[SUPPLIED ENTRIES Boundary: Start]

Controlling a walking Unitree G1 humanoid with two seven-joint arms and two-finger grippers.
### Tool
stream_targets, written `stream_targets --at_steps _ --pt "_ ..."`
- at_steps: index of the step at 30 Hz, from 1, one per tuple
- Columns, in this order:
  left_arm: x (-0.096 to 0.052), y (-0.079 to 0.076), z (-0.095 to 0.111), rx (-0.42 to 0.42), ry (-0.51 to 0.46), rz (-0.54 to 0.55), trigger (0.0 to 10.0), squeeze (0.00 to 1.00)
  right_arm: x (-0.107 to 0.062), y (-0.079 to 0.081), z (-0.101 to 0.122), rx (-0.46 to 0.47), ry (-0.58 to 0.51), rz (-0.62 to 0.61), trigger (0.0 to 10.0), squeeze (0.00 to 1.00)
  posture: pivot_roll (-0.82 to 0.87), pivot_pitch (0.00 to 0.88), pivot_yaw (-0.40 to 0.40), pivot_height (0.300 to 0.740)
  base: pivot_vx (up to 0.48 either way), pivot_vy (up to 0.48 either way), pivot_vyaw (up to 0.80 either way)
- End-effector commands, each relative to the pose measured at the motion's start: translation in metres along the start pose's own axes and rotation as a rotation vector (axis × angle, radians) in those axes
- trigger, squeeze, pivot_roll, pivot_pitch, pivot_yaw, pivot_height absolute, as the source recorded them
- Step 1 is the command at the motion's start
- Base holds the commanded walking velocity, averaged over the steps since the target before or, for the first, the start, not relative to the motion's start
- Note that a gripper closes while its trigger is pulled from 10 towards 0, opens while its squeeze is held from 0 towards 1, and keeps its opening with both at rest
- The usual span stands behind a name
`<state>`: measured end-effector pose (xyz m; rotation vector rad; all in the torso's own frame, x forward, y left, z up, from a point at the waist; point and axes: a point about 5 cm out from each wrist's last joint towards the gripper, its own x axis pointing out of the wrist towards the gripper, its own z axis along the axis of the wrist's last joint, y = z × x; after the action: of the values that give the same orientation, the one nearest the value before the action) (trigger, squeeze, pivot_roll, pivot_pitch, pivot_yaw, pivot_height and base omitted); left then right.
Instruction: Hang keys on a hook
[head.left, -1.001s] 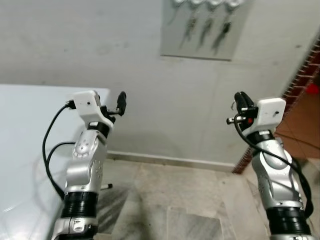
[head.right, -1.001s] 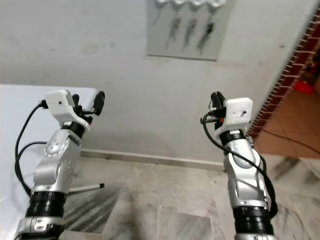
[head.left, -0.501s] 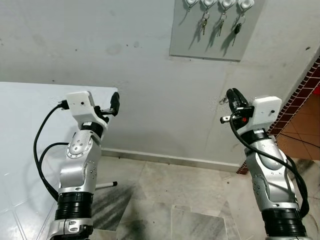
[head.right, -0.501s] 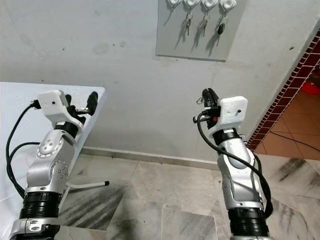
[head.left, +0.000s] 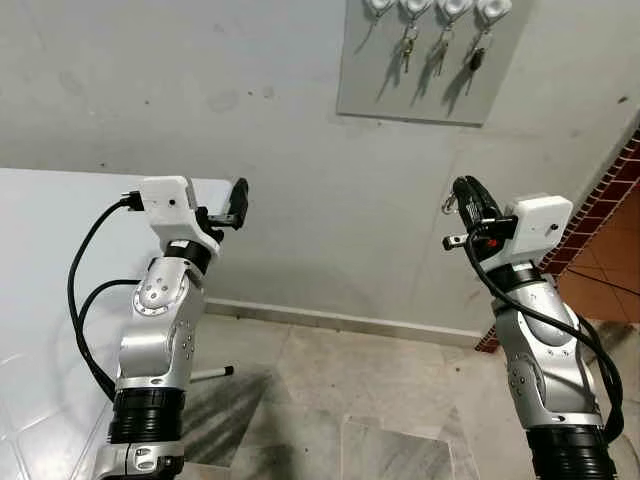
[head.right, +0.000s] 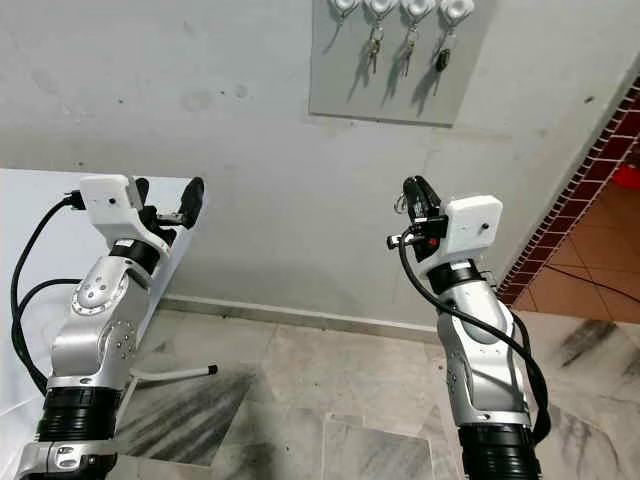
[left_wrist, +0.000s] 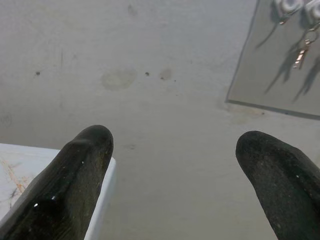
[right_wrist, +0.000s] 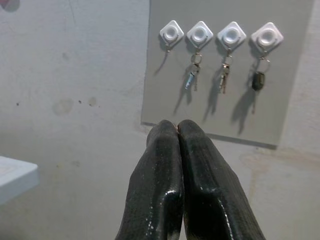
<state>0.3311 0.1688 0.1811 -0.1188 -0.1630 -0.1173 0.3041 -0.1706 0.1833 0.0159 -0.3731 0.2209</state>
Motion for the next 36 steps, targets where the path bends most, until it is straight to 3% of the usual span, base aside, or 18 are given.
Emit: stream_targets --at_steps 1,36 --pt "0.0000 0.0000 0.0047 0.009 -0.012 -0.005 10.0 0.00 0.0039 -0.0002 0.0080 0.000 -0.026 0.010 10.0 0.00 -0.03 0.000 -0.040 0.740 0.364 0.000 0.00" --pt "-0.0004 0.0033 0.0079 0.003 -0.017 0.014 10.0 0.00 0.0053 -0.0004 0.0072 0.013 -0.019 0.008 10.0 0.00 -0.02 0.000 -0.045 0.740 0.363 0.000 0.00"
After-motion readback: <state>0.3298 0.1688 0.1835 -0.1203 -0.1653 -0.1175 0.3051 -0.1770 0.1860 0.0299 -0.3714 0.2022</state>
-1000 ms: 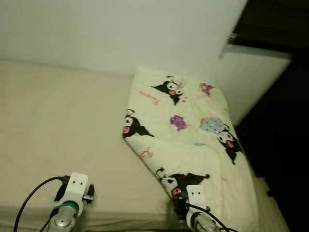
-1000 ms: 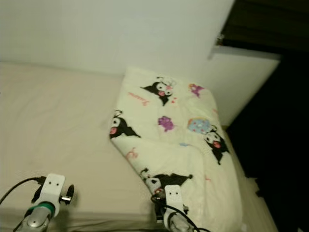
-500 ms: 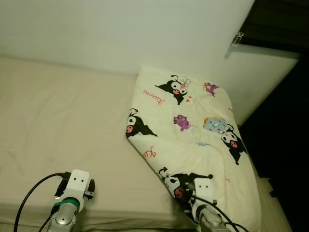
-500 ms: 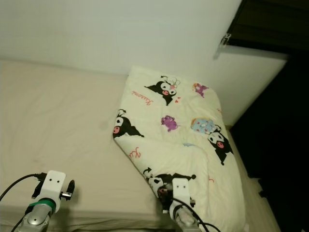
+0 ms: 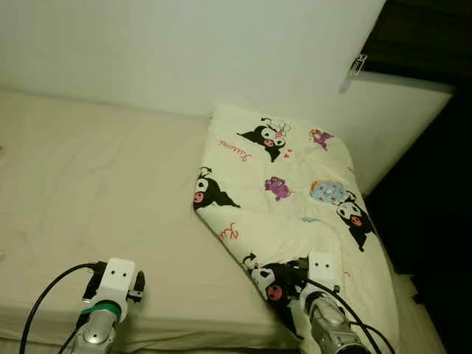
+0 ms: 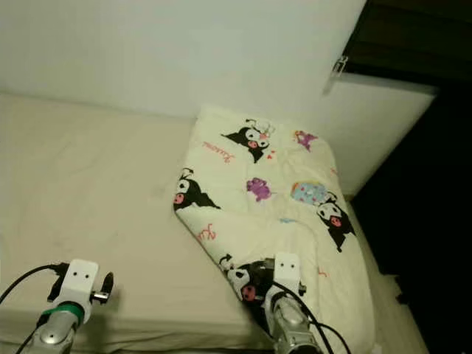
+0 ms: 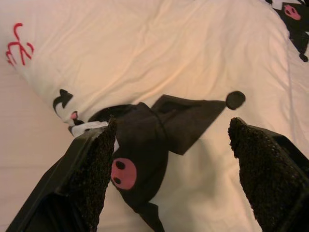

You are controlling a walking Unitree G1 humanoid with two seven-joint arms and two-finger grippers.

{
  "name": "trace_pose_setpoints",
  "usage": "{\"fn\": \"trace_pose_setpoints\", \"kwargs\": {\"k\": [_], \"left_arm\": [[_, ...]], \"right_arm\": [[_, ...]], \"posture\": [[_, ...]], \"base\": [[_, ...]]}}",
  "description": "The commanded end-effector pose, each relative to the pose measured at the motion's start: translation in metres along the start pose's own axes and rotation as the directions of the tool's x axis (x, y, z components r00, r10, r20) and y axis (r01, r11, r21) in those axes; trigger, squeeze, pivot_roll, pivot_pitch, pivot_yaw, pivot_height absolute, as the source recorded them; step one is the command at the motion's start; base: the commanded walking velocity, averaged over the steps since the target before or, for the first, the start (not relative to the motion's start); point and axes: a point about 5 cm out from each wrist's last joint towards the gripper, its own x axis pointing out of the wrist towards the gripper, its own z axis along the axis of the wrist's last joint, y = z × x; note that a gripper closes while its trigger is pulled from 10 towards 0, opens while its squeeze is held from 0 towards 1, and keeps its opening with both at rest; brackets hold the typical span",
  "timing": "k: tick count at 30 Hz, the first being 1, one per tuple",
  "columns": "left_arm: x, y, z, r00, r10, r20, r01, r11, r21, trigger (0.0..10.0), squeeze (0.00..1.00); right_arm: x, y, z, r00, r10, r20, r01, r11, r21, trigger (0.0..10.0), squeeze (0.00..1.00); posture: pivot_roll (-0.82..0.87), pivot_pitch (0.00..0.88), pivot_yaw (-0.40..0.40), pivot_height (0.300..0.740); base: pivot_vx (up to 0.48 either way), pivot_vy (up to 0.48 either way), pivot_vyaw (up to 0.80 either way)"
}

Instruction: Clean up the room

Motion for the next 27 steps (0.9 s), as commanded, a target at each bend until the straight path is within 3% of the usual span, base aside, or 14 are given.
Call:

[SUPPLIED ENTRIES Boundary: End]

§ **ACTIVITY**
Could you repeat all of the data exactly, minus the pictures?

§ **EXERCISE SOLUTION**
Controlling a walking Unitree G1 humanoid with two seven-joint arms and two-finger grippers.
### Tool
stream_targets, written `stream_targets --at_steps _ --pt "_ ..."`
- at_steps: index of the step at 30 Hz, from 1, one per tuple
- Columns, in this order:
  left_arm: x (-0.096 to 0.052), y (-0.079 to 0.076), z (-0.095 to 0.111), rx (-0.42 to 0.42), ry (-0.51 to 0.46), rz (-0.54 to 0.55), trigger (0.0 to 10.0), squeeze (0.00 to 1.00)
  right_arm: x (-0.107 to 0.062), y (-0.079 to 0.081), z (-0.101 to 0.122), rx (-0.46 to 0.47), ry (-0.58 to 0.51), rz (-0.62 to 0.61), trigger (0.0 to 10.0), squeeze (0.00 to 1.00)
  posture: pivot_roll (-0.82 to 0.87), pivot_pitch (0.00 to 0.88), pivot_yaw (-0.40 to 0.40), pivot_height (0.300 to 0.740)
  base: pivot_vx (up to 0.48 either way), pivot_vy (up to 0.48 either way), pivot_vyaw (up to 0.80 either way)
- End-effector commands, each relative to the pose measured at the motion's start: translation in metres along the start pose's own axes and rotation as a rotation vector (axis × angle, radians) in those axes
- trigger, squeeze, pivot_roll, pivot_pitch, pivot_yaw, pivot_height absolute, as the source recorded them
- Step 1 is the command at the motion's start
- Base holds the commanded walking velocity, averaged over the steps since the target before or, for the first, the start, not relative to the motion's start
- Note that a gripper closes while its trigger is pulled from 10 towards 0, opens while its squeeze is held from 0 towards 1, and keeps its opening with both at rest
- The usual span stands behind a name
`<state>`: measured end-effector pose (xyz m; rotation vector rad; all in the torso's own frame, x forward, y left, z up, from a point at the waist; point and axes: a point about 5 cm out from each wrist's last joint towards the gripper, its own x axis pointing out of the wrist towards the gripper, its own z axis along the axis of the wrist's last joint, y = z × x; after the action: of the values that give the same orientation, the one nearest the value before the action) (trigger, squeeze, pivot_roll, pivot_pitch, pivot_yaw, pivot_height and base omitted); left then right.
Instruction: Hang keys on a hook
[head.left, -1.001s] 
[head.right, -1.001s] 
[head.left, -0.501s] 
[head.right, -0.501s] 
[head.left, +0.000s] 
[head.right, +0.000s] 
[left_wrist, +0.000s] 
[right_wrist, +0.000s] 
<state>0.3311 0.1688 0.1811 -0.1188 -0.1630 -0.1173 0.3041 -0.1706 0.1833 0.0159 -0.3731 0.2209</state>
Motion for the next 36 steps, targets where the path bends most, until it is straight to 3% of the usual span, base aside, or 18 are given.
Emit: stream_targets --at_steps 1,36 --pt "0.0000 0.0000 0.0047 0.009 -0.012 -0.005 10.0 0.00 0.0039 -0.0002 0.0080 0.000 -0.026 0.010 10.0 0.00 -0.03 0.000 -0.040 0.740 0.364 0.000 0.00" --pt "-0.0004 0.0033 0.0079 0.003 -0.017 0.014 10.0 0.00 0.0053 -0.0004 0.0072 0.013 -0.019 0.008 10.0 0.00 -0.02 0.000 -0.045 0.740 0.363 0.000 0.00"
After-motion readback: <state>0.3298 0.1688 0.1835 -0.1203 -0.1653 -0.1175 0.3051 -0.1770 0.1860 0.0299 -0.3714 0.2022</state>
-1000 ms: 
-1000 ms: 
-500 ms: 
-500 ms: 
+0 ms: 
+0 ms: 
+0 ms: 

You are controlling a walking Unitree G1 humanoid with two seven-joint arms and two-finger grippers.

{
  "name": "trace_pose_setpoints",
  "usage": "{\"fn\": \"trace_pose_setpoints\", \"kwargs\": {\"k\": [_], \"left_arm\": [[_, ...]], \"right_arm\": [[_, ...]], \"posture\": [[_, ...]], \"base\": [[_, ...]]}}",
  "description": "The commanded end-effector pose, each relative to the pose measured at the motion's start: translation in metres along the start pose's own axes and rotation as the directions of the tool's x axis (x, y, z components r00, r10, r20) and y axis (r01, r11, r21) in those axes; trigger, squeeze, pivot_roll, pivot_pitch, pivot_yaw, pivot_height absolute, as the source recorded them; step one is the command at the motion's start; base: the commanded walking velocity, averaged over the steps since the target before or, for the first, the start (not relative to the motion's start); point and axes: a point about 5 cm out from each wrist's last joint towards the gripper, its own x axis pointing out of the wrist towards the gripper, its own z axis along the axis of the wrist's last joint, y = z × x; note that a gripper closes while its trigger is pulled from 10 towards 0, opens while its squeeze is held from 0 towards 1, and keeps its opening with both at rest; brackets hold the typical span",
  "timing": "k: tick count at 30 Hz, the first being 1, one per tuple",
  "columns": "left_arm: x, y, z, r00, r10, r20, r01, r11, r21, trigger (0.0..10.0), squeeze (0.00..1.00); right_arm: x, y, z, r00, r10, r20, r01, r11, r21, trigger (0.0..10.0), squeeze (0.00..1.00); posture: pivot_roll (-0.82..0.87), pivot_pitch (0.00..0.88), pivot_yaw (-0.40..0.40), pivot_height (0.300..0.740); base: pivot_vx (up to 0.48 either way), pivot_vy (up to 0.48 either way), pivot_vyaw (up to 0.80 either way)"
}

Instruction: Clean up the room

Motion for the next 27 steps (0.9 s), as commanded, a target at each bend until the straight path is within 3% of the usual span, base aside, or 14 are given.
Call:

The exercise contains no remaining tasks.